▸ **Work item**: Reproduce verbatim all of the data given below, but do not carry over the images.

▸ **Data section**:
============
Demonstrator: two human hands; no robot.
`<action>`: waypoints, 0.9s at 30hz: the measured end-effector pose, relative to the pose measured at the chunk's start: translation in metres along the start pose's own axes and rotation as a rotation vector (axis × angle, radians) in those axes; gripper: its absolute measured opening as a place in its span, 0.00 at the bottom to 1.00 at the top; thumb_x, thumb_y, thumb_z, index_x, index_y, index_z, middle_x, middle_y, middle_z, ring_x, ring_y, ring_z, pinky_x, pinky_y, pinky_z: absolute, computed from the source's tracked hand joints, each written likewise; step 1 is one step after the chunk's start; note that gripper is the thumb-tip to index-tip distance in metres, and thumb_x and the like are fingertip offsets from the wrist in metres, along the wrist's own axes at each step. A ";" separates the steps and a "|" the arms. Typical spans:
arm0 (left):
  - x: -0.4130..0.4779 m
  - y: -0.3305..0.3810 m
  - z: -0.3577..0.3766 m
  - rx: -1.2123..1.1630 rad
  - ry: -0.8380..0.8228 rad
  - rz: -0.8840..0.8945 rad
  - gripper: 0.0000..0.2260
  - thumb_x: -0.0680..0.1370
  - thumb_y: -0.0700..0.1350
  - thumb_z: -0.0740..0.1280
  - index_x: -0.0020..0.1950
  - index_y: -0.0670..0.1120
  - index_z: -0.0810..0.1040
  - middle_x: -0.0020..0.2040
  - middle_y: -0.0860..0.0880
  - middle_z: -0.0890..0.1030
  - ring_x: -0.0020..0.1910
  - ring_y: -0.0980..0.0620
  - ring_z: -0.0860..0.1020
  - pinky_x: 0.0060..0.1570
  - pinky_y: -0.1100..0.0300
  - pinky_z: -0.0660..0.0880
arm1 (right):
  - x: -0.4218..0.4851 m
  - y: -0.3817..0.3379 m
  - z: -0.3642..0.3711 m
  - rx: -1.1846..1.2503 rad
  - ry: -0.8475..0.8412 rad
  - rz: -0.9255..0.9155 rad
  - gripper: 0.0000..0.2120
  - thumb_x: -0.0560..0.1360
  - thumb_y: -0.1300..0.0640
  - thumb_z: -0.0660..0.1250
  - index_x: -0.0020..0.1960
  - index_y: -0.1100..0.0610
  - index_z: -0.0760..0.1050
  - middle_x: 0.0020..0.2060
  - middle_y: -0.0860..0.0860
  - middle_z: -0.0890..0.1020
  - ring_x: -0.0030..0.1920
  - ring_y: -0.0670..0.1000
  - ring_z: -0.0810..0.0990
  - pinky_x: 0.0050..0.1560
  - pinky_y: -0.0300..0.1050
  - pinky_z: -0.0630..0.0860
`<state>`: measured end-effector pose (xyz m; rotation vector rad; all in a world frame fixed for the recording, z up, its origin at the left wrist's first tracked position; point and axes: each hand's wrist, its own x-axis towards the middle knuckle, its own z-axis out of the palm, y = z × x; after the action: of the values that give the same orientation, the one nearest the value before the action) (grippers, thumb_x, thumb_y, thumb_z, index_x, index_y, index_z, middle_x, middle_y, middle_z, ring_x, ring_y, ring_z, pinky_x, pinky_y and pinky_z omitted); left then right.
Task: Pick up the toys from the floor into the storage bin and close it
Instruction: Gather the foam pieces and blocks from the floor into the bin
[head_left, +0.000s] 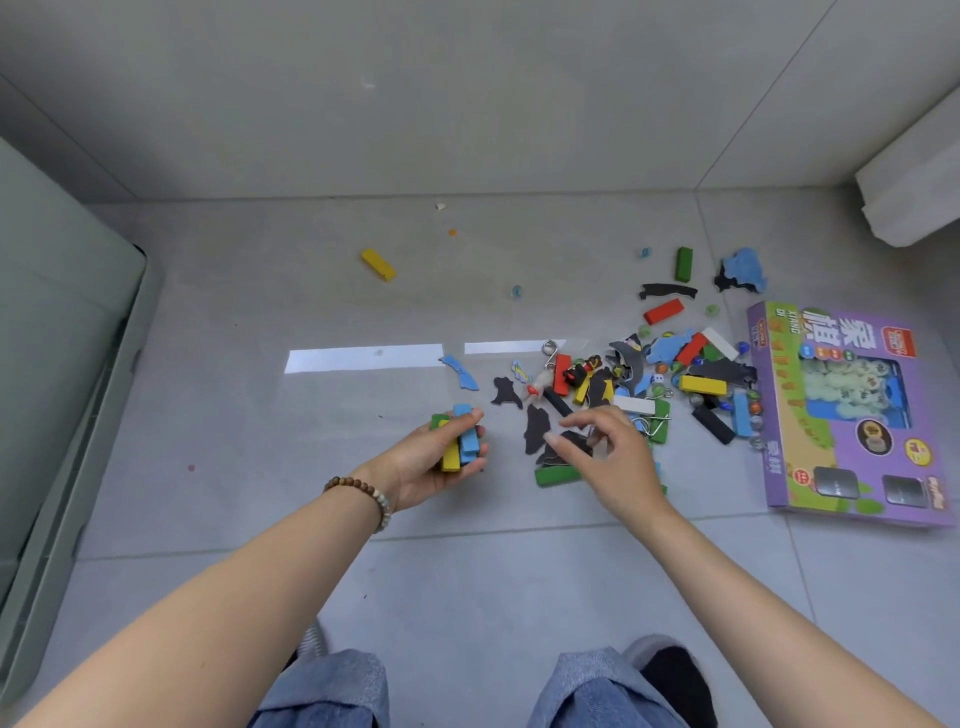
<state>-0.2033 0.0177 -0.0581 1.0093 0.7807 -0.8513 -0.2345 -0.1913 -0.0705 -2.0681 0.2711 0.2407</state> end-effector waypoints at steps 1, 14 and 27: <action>0.002 -0.001 0.000 0.022 0.018 -0.002 0.08 0.75 0.48 0.69 0.46 0.44 0.75 0.40 0.48 0.77 0.37 0.55 0.78 0.29 0.65 0.78 | -0.001 0.009 -0.011 -0.081 -0.038 -0.011 0.11 0.67 0.50 0.75 0.49 0.48 0.80 0.49 0.44 0.76 0.47 0.42 0.74 0.49 0.29 0.68; 0.008 -0.009 -0.005 -0.031 0.081 -0.051 0.08 0.74 0.46 0.71 0.47 0.44 0.75 0.38 0.48 0.77 0.31 0.56 0.79 0.24 0.65 0.76 | 0.007 0.036 -0.002 -0.541 -0.108 -0.193 0.22 0.66 0.47 0.75 0.59 0.45 0.78 0.52 0.46 0.73 0.55 0.48 0.70 0.53 0.40 0.64; 0.004 -0.005 -0.014 -0.082 0.073 -0.036 0.07 0.75 0.45 0.70 0.47 0.44 0.75 0.37 0.49 0.77 0.30 0.56 0.79 0.25 0.66 0.77 | 0.021 0.027 0.000 -0.657 -0.064 -0.229 0.14 0.76 0.48 0.65 0.57 0.55 0.78 0.50 0.50 0.79 0.56 0.51 0.73 0.49 0.45 0.70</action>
<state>-0.2081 0.0282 -0.0676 0.9606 0.8906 -0.8105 -0.2219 -0.2064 -0.0982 -2.7076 -0.1060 0.2793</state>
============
▸ **Exercise answer**:
Demonstrator: two human hands; no robot.
`<action>`: waypoints, 0.9s at 30hz: the measured end-effector pose, relative to the pose measured at the chunk's start: translation in metres along the start pose's own axes and rotation as a rotation vector (axis × angle, radians) in those axes; gripper: its absolute measured opening as a place in its span, 0.00 at the bottom to 1.00 at the top; thumb_x, thumb_y, thumb_z, index_x, index_y, index_z, middle_x, middle_y, middle_z, ring_x, ring_y, ring_z, pinky_x, pinky_y, pinky_z: absolute, computed from the source's tracked hand joints, each written likewise; step 1 is one step after the chunk's start; note that gripper is the thumb-tip to index-tip distance in metres, and thumb_x and the like are fingertip offsets from the wrist in metres, along the wrist's own axes at each step. A ";" separates the steps and a "|" the arms. Typical spans:
arm0 (left):
  - x: -0.4130..0.4779 m
  - y: -0.3305..0.3810 m
  - z: -0.3577..0.3766 m
  - rx: -1.2123..1.1630 rad
  - ry: -0.8380..0.8228 rad
  - rz: -0.8840..0.8945 rad
  - gripper: 0.0000..0.2260
  - thumb_x: -0.0680..0.1370
  - thumb_y: -0.0700..0.1350
  - thumb_z: -0.0740..0.1280
  - index_x: -0.0020..0.1950
  - index_y: -0.0670..0.1120
  - index_z: -0.0810..0.1040
  - middle_x: -0.0020..0.2040
  - middle_y: -0.0860..0.0880
  - middle_z: -0.0890..0.1030
  - ring_x: -0.0020..0.1910
  - ring_y: -0.0980..0.0620
  - ring_z: -0.0860..0.1020
  - pinky_x: 0.0060..0.1570
  - pinky_y: -0.1100..0.0300
  - pinky_z: -0.0660..0.0880
arm1 (right):
  - x: -0.4218..0.4851 m
  - y: -0.3817..0.3379 m
  - z: -0.3642..0.3711 m
  - rx: -1.1846..1.2503 rad
  - ry: -0.8475..0.8412 rad
  - rz: -0.9255..0.9155 rad
  - gripper: 0.0000..0.2120
  - thumb_x: -0.0560..0.1360
  - thumb_y: -0.1300..0.0640
  - thumb_z: -0.0660..0.1250
  - index_x: -0.0020..0.1960
  - index_y: -0.1100..0.0610
  - index_z: -0.0760..0.1050
  - middle_x: 0.0020..0.2060
  - middle_y: -0.0860..0.0860
  - middle_z: -0.0890..0.1020
  - ring_x: -0.0030..0.1920
  - ring_y: -0.0670..0.1000
  - ring_z: -0.0810..0.0990
  - pinky_x: 0.0050..0.1560
  - pinky_y: -0.0300..0.1050
  - pinky_z: -0.0630..0.0860
`<state>`: measured end-effector pose (xyz m; rotation vector rad; all in a world frame fixed for the recording, z up, its origin at the left wrist's first tracked position; point and axes: each hand's wrist, its own x-axis towards the middle knuckle, its own z-axis out of the palm, y = z × x; after the action: of the values that give the same orientation, the one nearest the value before the action) (grippers, thumb_x, thumb_y, thumb_z, index_x, index_y, index_z, middle_x, middle_y, middle_z, ring_x, ring_y, ring_z, pinky_x, pinky_y and pinky_z omitted); left then right.
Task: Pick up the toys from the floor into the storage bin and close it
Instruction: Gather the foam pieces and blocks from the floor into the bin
[head_left, +0.000s] 
<state>-0.2033 0.0177 -0.0581 1.0093 0.7807 -0.8513 -0.2345 -0.1913 -0.0705 -2.0681 0.2711 0.2407</state> end-effector waypoints at steps 1, 14 and 27: <action>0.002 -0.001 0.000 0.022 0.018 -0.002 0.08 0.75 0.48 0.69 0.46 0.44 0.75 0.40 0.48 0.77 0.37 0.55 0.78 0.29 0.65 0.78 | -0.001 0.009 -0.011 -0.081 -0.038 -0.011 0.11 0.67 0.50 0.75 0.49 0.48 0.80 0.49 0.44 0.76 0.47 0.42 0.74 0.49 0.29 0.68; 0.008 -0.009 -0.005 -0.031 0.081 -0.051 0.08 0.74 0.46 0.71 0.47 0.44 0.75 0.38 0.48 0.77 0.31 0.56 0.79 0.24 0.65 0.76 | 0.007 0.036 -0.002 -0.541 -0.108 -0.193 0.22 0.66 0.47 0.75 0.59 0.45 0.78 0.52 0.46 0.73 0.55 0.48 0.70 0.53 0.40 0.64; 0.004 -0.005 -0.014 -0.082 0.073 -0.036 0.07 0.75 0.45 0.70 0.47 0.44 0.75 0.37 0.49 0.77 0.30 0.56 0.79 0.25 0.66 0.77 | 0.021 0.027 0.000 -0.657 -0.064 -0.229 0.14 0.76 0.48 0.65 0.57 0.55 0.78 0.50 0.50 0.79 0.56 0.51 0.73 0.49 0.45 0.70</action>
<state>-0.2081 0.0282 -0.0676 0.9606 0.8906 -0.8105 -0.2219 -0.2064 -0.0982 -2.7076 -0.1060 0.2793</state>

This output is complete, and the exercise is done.